B-SIDE: ELSA DORFMAN’S, THE

The B-Side: Elsa Dorfman's Portrait Photography (2016)

THE B-SIDE: ELSA DORFMAN’S PORTRAIT PHOTOGRAPHY

(director: Errol Morris; cinematographer: Nathan Allen Swingle; editor: Steven Hathaway; music: Paul Leonard-Morgan; cast: Allen Ginsberg, Elsa Dorfman; Runtime: 76; MPAA Rating: R; producer: Steven Hathaway; Neon; 2016)


A warm-hearted documentary about a down-to-earth photographer who used Polaroids to shoot her portraits.

Reviewed by Dennis Schwartz

A warm-hearted documentary about a down-to-earth photographer who used Polaroids to shoot her portraits. Provocateur filmmaker Errol Morris (“The Thin Blue Line”/”The Fog of War”), arguably the best documentarian ever, interviews Elsa Dorfman, mostly in her cramped Cambridge, Massachusetts studio, and the modest 80-year-old gives him a tour of her archives and gladly tells about her life as a photographer as she’s about to retire after working in the medium for thirty-five since 1980.
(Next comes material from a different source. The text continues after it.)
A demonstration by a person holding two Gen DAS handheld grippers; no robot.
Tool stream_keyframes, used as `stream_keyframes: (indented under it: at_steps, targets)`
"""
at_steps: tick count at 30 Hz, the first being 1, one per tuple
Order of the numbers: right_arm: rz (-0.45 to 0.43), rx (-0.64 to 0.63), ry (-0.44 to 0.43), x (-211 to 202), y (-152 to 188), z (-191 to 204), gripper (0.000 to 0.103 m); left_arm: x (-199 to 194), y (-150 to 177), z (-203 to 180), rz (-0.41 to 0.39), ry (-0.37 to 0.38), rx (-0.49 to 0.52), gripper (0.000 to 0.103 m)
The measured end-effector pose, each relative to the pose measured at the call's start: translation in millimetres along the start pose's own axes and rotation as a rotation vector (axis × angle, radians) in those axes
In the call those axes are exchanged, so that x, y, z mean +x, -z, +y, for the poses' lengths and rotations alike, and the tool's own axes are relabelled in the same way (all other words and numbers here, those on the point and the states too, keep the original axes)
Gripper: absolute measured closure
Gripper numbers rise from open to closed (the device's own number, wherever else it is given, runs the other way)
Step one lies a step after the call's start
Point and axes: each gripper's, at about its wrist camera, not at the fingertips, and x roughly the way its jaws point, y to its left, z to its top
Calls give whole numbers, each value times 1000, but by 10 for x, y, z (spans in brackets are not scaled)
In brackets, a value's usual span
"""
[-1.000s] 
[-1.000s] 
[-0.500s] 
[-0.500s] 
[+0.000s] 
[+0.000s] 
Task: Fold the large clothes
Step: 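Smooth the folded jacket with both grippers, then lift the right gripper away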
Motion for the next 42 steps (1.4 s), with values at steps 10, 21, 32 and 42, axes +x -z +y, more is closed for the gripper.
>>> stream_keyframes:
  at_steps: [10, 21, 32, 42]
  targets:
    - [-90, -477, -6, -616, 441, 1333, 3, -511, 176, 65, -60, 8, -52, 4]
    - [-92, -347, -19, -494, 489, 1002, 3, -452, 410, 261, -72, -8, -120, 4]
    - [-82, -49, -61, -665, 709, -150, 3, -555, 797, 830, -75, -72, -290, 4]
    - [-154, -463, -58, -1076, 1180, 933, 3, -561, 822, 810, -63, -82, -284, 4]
Elsa came to NYC in 1959 and was employed by the radical Grove Press as a secretary and later became an elementary school teacher in Concord, Mass, and then worked a job in an M.I.T. lab where a colleague gave her a camera and encouragement to use it. The nice Jewish girl by accident eventually became a photographer (with no training) and after befriending Allen Ginsberg and hanging around with poets in a book store that had readings, where she photographed many noted poets including W. H. Auden. Maybe her most celebrated photo is with Allen and a young guitar-strumming Bob Dylan goofing around over a song. Later on she took a photo of Allen in the nude, which should appeal to anyone wanting to see the beat poet and peace activist in the buff. Elsa’s recognition in the field was never great, but she was one of only five who were able to rent out one of the large-scale Polaroid portrait cameras introduced (Polaroid Land 20×24 camera), and supported herself by receiving payments for her portraits of families on the large Polaroid of families. In additition she sold those portraits of celebrated poets, rockers and the Harvard crowd from a shopping cart in Harvard Square. Through the years she took portraits of her son and lawyer husband. I was immensely touched by the talent, candor and quiet wisdom of Elsa, who celebrated her art with the sensitivity only a true artist has for her medium. The title is derived from Elsa taking 2 portrait photos of the family she was commissioned for, and the family would take the one they liked best and she would get the reject. Elsa kept the rejects in a file cabinet in her studio and called it the B-side.